_Exercise material_:

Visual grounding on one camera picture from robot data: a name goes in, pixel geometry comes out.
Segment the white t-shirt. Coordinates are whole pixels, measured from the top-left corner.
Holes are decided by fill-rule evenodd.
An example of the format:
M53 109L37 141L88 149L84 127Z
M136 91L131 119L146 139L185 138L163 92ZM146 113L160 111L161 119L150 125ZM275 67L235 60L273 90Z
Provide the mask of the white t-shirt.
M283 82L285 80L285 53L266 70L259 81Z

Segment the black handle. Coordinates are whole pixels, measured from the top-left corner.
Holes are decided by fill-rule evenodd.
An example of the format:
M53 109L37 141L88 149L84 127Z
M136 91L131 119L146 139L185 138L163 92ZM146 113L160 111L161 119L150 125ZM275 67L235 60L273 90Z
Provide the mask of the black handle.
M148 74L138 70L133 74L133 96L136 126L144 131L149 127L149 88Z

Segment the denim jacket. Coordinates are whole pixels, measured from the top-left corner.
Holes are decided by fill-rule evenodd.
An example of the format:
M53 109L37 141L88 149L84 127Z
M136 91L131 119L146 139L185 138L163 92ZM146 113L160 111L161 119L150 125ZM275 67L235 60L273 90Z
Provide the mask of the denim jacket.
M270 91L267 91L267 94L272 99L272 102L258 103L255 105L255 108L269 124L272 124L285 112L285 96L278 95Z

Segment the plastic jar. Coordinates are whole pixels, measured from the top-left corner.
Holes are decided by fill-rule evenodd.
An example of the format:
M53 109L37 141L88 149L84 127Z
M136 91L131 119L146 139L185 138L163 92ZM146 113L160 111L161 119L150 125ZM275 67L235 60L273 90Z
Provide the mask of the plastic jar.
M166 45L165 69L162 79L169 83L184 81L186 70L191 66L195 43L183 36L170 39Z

==

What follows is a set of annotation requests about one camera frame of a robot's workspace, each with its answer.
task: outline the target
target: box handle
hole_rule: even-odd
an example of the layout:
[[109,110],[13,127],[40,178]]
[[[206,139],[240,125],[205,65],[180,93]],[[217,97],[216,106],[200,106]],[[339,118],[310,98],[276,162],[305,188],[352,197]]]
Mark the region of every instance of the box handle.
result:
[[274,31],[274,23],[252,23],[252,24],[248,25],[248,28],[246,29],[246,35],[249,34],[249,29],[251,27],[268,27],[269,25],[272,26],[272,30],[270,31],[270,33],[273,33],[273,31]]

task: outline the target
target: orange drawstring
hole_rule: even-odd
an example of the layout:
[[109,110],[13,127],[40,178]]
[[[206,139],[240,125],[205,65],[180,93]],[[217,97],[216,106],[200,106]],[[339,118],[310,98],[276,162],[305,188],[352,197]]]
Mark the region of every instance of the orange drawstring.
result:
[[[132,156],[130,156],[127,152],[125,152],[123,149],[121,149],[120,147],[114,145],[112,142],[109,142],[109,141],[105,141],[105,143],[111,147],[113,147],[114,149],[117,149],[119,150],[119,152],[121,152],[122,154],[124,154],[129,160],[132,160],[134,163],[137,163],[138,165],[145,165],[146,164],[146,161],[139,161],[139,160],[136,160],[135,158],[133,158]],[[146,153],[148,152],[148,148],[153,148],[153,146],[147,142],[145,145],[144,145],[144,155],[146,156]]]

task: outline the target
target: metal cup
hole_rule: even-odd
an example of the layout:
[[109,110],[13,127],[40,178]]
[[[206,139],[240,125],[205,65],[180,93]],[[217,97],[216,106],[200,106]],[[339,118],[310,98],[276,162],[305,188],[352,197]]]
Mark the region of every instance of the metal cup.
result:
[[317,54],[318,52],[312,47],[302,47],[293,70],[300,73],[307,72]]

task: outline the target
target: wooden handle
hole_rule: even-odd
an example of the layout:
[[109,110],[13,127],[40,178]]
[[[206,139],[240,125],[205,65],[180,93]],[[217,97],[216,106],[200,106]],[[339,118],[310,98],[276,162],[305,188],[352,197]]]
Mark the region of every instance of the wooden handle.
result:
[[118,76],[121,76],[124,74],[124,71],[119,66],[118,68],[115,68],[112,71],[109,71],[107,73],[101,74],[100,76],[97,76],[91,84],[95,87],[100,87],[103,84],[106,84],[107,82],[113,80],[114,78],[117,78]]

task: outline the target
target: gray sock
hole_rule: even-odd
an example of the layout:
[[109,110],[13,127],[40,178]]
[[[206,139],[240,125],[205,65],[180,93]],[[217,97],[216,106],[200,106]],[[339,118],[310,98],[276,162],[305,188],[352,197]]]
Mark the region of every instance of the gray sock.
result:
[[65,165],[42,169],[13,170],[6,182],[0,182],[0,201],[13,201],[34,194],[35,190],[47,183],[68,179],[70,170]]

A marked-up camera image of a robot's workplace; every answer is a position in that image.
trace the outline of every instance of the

* * *

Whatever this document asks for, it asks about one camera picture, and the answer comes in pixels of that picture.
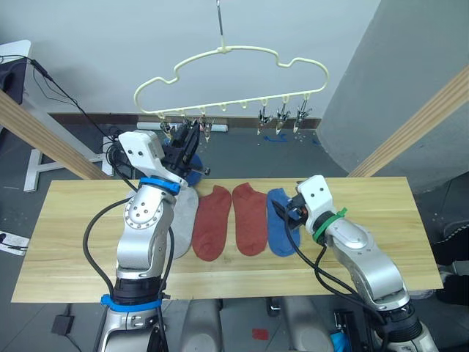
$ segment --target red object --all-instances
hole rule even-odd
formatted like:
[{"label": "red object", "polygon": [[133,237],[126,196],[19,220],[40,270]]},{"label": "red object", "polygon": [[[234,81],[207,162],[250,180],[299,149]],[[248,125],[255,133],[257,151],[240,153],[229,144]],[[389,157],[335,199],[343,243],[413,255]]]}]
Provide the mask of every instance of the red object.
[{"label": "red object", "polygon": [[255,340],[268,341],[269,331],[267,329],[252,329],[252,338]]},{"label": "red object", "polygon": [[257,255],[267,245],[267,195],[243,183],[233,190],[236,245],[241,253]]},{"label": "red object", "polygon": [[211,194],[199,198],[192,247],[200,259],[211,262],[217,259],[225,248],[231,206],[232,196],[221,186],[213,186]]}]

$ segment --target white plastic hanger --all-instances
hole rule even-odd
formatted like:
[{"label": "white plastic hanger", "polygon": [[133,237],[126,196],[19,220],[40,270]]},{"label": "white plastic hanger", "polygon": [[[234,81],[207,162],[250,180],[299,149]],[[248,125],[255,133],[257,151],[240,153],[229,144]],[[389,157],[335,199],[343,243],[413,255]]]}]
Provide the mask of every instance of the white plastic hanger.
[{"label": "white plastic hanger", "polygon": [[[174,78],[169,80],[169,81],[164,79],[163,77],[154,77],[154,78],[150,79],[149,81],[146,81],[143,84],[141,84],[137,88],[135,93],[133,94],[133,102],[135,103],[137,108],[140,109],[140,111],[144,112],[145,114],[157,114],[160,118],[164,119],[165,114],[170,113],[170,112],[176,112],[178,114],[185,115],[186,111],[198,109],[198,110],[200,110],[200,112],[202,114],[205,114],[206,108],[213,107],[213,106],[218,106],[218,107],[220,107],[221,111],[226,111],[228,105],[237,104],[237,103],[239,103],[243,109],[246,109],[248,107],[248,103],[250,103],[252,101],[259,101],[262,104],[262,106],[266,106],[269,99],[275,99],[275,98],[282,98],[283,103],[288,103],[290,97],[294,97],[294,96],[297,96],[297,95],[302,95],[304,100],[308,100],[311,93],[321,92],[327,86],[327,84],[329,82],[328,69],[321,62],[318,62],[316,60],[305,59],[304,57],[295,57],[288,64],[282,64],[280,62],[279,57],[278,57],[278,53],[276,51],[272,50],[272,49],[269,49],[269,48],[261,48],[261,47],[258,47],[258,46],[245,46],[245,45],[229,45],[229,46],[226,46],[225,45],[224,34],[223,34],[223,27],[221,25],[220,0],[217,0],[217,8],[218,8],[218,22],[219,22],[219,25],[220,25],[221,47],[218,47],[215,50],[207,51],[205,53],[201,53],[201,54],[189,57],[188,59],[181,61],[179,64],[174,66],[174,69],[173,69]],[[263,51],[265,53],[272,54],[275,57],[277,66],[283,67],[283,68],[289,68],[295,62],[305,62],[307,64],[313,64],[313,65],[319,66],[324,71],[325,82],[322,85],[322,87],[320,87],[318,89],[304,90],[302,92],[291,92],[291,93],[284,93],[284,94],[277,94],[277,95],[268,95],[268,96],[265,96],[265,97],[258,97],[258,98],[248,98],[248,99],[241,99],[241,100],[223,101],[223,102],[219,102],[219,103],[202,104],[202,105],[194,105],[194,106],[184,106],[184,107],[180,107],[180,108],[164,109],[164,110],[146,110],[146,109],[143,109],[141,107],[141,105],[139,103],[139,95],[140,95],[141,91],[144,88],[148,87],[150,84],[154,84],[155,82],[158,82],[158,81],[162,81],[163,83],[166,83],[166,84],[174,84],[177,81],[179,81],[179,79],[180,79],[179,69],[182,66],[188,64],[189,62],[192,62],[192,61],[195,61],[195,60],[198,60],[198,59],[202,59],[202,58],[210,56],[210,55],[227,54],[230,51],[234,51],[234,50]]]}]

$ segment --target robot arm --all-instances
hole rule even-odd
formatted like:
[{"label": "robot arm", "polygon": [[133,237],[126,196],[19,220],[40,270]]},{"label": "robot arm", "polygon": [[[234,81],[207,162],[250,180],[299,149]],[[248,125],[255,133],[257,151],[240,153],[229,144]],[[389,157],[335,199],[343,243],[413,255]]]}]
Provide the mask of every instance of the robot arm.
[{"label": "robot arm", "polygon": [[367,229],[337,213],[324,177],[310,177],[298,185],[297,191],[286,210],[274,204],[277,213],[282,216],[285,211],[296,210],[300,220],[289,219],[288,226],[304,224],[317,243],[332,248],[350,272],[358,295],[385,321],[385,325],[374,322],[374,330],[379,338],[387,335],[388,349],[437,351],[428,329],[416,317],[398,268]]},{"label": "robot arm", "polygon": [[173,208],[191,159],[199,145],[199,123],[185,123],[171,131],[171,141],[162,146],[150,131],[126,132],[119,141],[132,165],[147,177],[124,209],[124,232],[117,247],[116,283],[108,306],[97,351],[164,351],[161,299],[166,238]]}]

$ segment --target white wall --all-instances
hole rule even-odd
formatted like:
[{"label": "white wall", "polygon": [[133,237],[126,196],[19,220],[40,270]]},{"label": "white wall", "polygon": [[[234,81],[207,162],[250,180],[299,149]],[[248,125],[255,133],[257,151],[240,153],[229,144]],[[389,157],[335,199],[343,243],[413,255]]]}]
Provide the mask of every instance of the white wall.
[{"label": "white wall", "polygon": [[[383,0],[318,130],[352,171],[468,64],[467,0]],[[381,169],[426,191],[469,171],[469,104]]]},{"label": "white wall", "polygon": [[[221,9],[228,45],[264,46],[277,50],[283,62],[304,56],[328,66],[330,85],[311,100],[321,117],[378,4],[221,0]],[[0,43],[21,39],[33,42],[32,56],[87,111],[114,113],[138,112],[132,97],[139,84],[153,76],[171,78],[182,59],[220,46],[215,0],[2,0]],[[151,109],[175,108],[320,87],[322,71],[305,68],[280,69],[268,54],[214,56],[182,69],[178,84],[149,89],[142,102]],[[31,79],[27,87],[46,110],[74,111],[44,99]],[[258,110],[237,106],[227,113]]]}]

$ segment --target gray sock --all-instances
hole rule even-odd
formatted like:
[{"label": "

_Problem to solve_: Within the entries above, find the string "corner" and return each line that holds it.

_Answer for this exercise_:
Segment the white t-shirt. Coordinates are whole pixels, measured from the top-left corner.
Segment the black handle. Coordinates are whole pixels, measured from the top-left corner.
Segment the denim jacket. Coordinates are whole pixels, measured from the top-left corner.
Segment the plastic jar. Coordinates are whole pixels, measured from the top-left corner.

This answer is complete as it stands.